### Exercise description
Filter the listing below down to the lines holding the word "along", and copy those lines.
Segment Start: Supplied data
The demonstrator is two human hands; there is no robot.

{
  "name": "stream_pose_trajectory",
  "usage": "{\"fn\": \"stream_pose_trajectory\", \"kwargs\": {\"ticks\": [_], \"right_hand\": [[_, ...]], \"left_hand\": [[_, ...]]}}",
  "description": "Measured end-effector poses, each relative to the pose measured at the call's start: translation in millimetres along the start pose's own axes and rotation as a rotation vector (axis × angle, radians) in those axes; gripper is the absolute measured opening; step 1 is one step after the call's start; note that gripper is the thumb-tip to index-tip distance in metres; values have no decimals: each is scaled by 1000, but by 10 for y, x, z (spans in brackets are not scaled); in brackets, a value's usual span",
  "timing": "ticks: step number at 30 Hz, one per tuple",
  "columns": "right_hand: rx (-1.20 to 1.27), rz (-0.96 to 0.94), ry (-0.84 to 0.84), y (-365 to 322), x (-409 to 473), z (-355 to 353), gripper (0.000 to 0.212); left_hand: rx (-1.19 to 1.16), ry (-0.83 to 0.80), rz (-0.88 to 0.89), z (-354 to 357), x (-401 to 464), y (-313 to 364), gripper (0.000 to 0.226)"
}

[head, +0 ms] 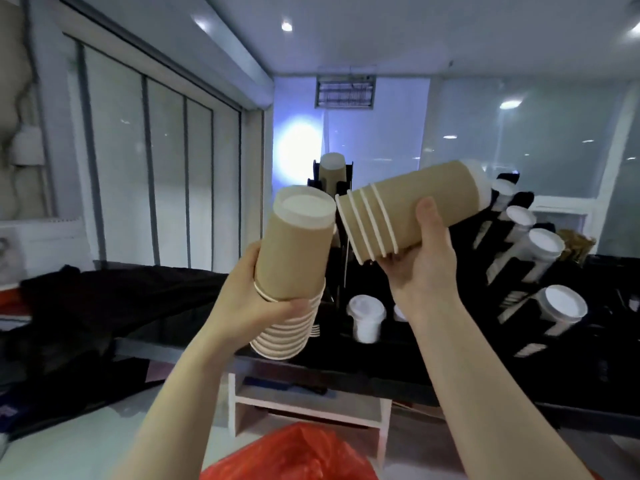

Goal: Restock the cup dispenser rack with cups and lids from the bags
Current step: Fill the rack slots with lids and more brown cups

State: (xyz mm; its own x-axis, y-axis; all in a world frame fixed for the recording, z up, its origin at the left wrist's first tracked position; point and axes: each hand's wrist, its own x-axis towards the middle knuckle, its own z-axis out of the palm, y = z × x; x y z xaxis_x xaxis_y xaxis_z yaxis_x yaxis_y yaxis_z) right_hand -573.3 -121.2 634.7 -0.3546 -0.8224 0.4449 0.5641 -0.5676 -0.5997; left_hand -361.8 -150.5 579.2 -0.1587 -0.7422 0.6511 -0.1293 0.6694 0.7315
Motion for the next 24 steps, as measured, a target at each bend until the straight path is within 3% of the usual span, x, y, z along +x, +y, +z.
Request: {"fn": "stream_pose_trajectory", "kwargs": {"ticks": [3,8,16,24], "right_hand": [[48,12,-40,73,146,260,59],[58,-33,-34,169,439,632,38],[-246,-243,6,238,1070,952,53],[-402,-356,96,279,1818,791,59]], "left_hand": [[-54,28,33,-210,202,109,75],[-182,69,102,-432,646,199,85],[-327,59,217,-507,1538,30,80],[-425,13,167,-175,2410,-274,79]]}}
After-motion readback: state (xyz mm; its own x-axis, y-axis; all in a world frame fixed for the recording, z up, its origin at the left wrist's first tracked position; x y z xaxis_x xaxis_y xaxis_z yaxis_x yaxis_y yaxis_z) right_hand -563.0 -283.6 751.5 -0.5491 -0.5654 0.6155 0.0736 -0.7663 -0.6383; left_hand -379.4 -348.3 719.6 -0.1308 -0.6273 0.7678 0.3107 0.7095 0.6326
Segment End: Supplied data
### Result for this exercise
  "description": "Measured end-effector poses, each relative to the pose measured at the call's start: translation in millimetres along the start pose's own axes and rotation as a rotation vector (axis × angle, radians) in those axes; gripper is the absolute measured opening; step 1 is one step after the call's start; note that gripper is the thumb-tip to index-tip distance in metres; values have no decimals: each is scaled by 1000, but by 10 for y, x, z (spans in brackets are not scaled); in brackets, a value's usual span",
Motion for the next 24 steps, as measured, a target at each bend until the straight path is within 3% of the usual span, x, y, z along +x, +y, +z.

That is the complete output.